Nathan Hadley, Kyle Beadles and Quinn Brodey are friends and teammates, and they've already committed to Pac-12 schools. Yes, the good-natured ribbing has begun.

"Arizona education," a taunting UCLA signee Nathan Hadley tells Arizona-bound Kyle Beadles after he trips on a pickoff move.

"The Stanford band sucks," Beadles jeers at Stanford-bound Quinn Brodey.

"Their GPA combined is less than mine," Brodey jokes about his fellow Pac-12 recruits.

See what happens when three pitchers from the same high school baseball team sign with Pac-12 schools?

It's rare for one prep team to have two pitchers headed on scholarships to Pac-12 schools. But Los Angeles Loyola has three, and that should make the Cubs' pitching staff one of the best in Southern Section Division 1. A fourth pitcher, Jack Poulsen, is headed to USC as a walk-on.

For now, they are friends and teammates, but their future Pac-12 loyalties produce the occasional trash talking and competitive sneers.

"It's just really fun," Hadley said. "I've known Kyle since I was 12 and I'm really good friends with Quinn. It's something I and the other pitchers are very proud of. I don't know of any other school like that. We take pride in our work."

Hadley is a 6-foot right-hander who possesses a nasty slider, throws a fastball in the low 90s and has an intensity and coolness under pressure that's ideal for big games.

Beadles is a 6-4 right-hander who throws strikes and has an improving curveball.

Brodey is a 6-1 left-hander with a 90-mph fastball and the ability to hit the ball out of any park when he's not pitching.

Together, they helped Loyola make it to the Division 1 semifinals a year ago and finish as co-Mission League champions with Harvard-Westlake, which won the Division 1 title and finished as Baseball America's national champions.
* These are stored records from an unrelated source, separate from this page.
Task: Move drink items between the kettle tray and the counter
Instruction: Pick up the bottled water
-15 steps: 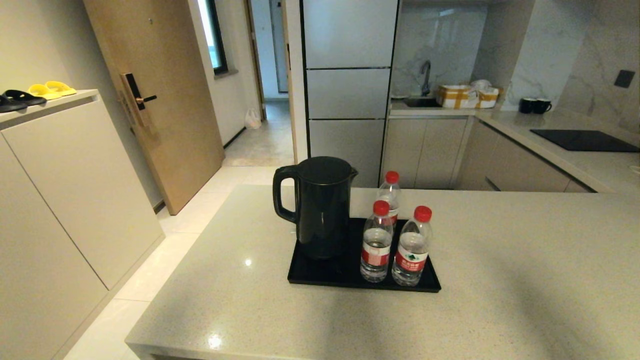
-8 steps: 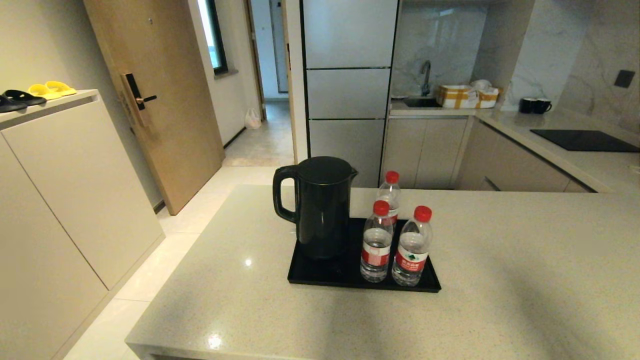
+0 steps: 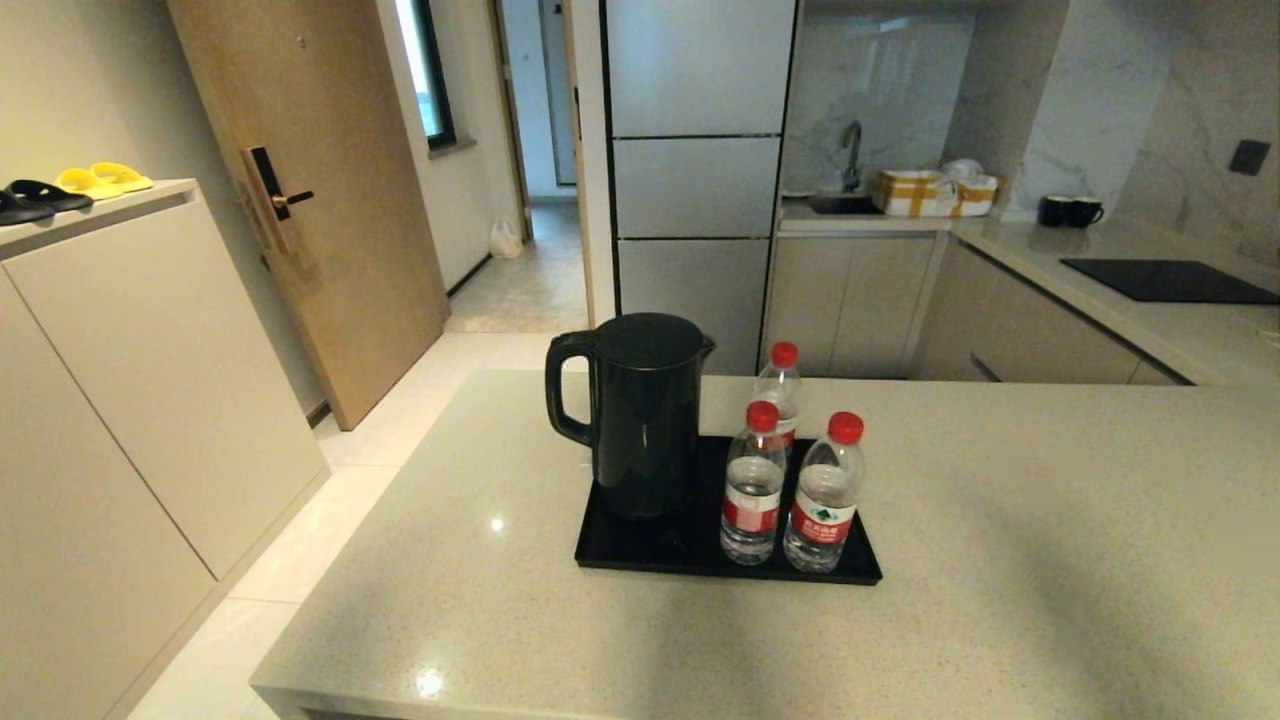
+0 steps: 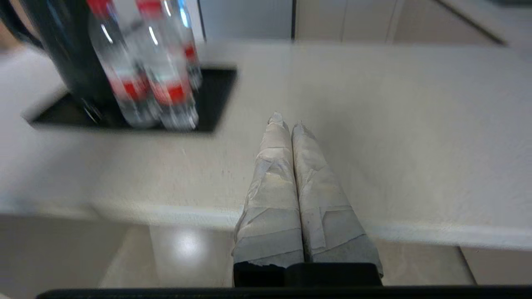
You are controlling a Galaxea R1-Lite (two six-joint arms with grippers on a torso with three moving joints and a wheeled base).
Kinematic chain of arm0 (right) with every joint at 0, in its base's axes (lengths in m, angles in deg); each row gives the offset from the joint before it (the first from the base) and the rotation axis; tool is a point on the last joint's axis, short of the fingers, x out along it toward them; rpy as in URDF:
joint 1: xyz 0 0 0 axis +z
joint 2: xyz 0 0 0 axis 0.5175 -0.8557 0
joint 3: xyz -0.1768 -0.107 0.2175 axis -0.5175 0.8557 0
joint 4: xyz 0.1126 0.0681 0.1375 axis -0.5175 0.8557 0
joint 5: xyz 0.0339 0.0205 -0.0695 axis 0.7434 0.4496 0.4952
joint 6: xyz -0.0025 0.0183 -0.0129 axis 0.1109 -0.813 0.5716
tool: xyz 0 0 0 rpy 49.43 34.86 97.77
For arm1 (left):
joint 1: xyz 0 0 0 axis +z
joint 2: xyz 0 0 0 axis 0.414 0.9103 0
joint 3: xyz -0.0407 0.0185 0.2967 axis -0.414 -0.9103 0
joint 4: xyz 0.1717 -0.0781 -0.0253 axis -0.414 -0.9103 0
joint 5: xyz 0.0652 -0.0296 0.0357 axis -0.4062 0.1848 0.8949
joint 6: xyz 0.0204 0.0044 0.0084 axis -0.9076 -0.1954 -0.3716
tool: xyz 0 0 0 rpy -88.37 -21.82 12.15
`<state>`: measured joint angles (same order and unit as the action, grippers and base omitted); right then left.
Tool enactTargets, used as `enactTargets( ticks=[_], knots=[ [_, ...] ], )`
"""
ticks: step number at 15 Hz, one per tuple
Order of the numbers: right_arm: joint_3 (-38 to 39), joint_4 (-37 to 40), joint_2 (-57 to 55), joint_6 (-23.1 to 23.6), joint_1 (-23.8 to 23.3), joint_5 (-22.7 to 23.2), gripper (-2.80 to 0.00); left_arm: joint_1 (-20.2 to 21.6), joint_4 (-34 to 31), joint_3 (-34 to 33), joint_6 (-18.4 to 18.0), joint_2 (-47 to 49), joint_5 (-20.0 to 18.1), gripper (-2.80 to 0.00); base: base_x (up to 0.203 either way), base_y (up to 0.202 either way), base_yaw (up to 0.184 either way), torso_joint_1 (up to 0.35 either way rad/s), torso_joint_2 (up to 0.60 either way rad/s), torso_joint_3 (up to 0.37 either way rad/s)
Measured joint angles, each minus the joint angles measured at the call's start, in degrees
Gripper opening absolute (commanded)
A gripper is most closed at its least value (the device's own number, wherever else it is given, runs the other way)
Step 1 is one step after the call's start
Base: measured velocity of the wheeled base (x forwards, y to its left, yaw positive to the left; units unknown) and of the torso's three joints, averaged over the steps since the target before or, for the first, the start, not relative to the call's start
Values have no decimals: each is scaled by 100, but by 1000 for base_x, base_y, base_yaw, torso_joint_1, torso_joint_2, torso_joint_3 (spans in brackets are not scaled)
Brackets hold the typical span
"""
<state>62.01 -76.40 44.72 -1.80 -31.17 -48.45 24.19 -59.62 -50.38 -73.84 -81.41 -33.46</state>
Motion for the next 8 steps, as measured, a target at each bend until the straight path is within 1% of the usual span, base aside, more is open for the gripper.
enactTargets(
  ticks=[2, 4, 6, 8],
  knots=[
    [-870, 275, -616, -295, 7, 58, -280, 0, 0, 2, -2, 0, 0, -280, 0, 0, 0, 0, 0, 0],
    [-1597, 569, -1584, -470, 13, 302, -280, 0, 2, 2, 0, 0, 0, -280, 0, 0, 0, 0, 0, 0],
    [-2021, 784, -2641, -511, 39, 661, -280, 0, 0, 1, 0, 0, -2, -280, 0, 0, 0, 0, 0, 0],
    [-2230, 780, -3647, -508, 135, 912, -280, 0, 2, 0, -3, 0, -2, -280, 0, 0, 0, 0, 0, 0]
  ],
)
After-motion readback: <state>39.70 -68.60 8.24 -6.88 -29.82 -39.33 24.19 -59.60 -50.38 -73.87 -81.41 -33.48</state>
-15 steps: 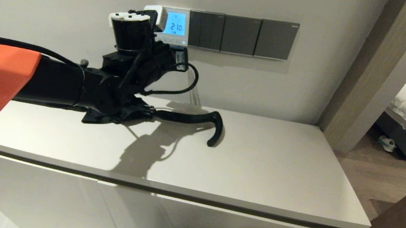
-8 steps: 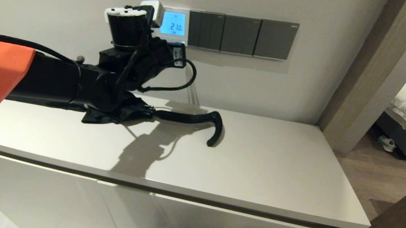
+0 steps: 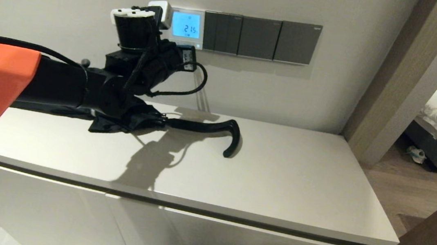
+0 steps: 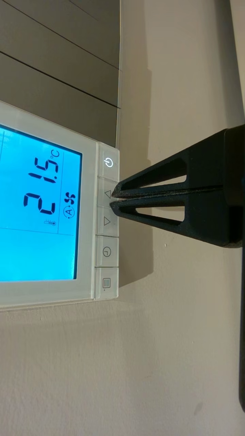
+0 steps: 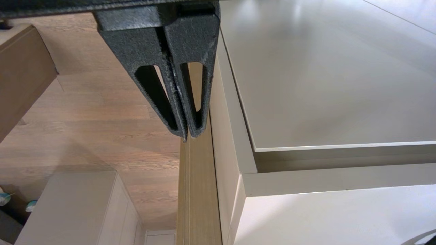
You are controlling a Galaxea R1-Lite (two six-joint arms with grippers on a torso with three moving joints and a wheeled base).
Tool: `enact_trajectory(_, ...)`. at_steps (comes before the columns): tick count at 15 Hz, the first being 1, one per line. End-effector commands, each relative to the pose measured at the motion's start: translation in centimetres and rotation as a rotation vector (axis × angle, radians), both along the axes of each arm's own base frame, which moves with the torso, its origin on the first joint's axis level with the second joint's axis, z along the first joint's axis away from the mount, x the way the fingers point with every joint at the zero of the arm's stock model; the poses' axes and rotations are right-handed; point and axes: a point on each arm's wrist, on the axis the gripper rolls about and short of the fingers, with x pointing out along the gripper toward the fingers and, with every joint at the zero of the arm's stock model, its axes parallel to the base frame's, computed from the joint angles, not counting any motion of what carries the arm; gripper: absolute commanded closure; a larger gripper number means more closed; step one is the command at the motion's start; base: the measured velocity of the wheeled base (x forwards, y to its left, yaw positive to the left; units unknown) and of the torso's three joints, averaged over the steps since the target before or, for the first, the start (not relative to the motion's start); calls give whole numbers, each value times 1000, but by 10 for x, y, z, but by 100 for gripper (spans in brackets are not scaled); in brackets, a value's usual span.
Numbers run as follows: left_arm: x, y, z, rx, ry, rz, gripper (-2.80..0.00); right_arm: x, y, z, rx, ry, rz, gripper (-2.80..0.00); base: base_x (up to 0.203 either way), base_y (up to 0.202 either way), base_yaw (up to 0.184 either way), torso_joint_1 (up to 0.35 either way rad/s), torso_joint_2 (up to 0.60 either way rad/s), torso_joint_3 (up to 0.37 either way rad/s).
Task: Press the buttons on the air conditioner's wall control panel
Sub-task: Press the temperature increase button
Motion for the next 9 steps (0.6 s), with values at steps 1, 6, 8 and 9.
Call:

The two schools are expected to have another memorable season-long duel beginning Saturday, joined by Orange County powers Huntington Beach, Orange Lutheran, Santa Ana Mater Dei, JSerra and Los Alamitos.

The biggest decision for first-year Coach Mike Cordero will be deciding who gets to start on the mound in two league games each week.

"I feel lucky," Cordero said. "These kids have worked hard to put them in this situation. With each day, I'm growing more impressed. They all want to be starters. The big thing is establishing their roles and getting them to buy in."

Said Brodey: "Last year we were starters, closers, relievers. Whatever was needed, we were able to fill those roles. It's a good problem to have, where you can rely on any one of us and feel confident that we can take on anybody."

Hadley has demonstrated he can be an overpowering closer, but he also may be too valuable not to use in a starting role. Brodey, being a left-hander, also can be a terrific closer. And Beadles seems comfortable in either role.

"We always know we have someone coming out of the bullpen to get us out of any situation," Beadles said.

What's certain about the 2014 season is that the margin of error will be very small, because there are lots of teams throughout Southern California with top pitchers and good fielders capable of winning close games. That puts the pressure on pitchers to throw strikes and not make mistakes.

Hadley learned that lesson in last year's semifinal against Huntington Beach Marina, when he gave up a two-out, two-strike, two-run single in the sixth inning of a 6-5 loss.

"I'm just not going to allow that to happen again," he said.

The first priority will be trying to figure out how to beat Harvard-Westlake and pitcher Jack Flaherty, the reigning Division 1 player of the year who went 13-0 last season. Can three Loyola pitchers outlast Flaherty?

It will be one of the intriguing story lines for 2014.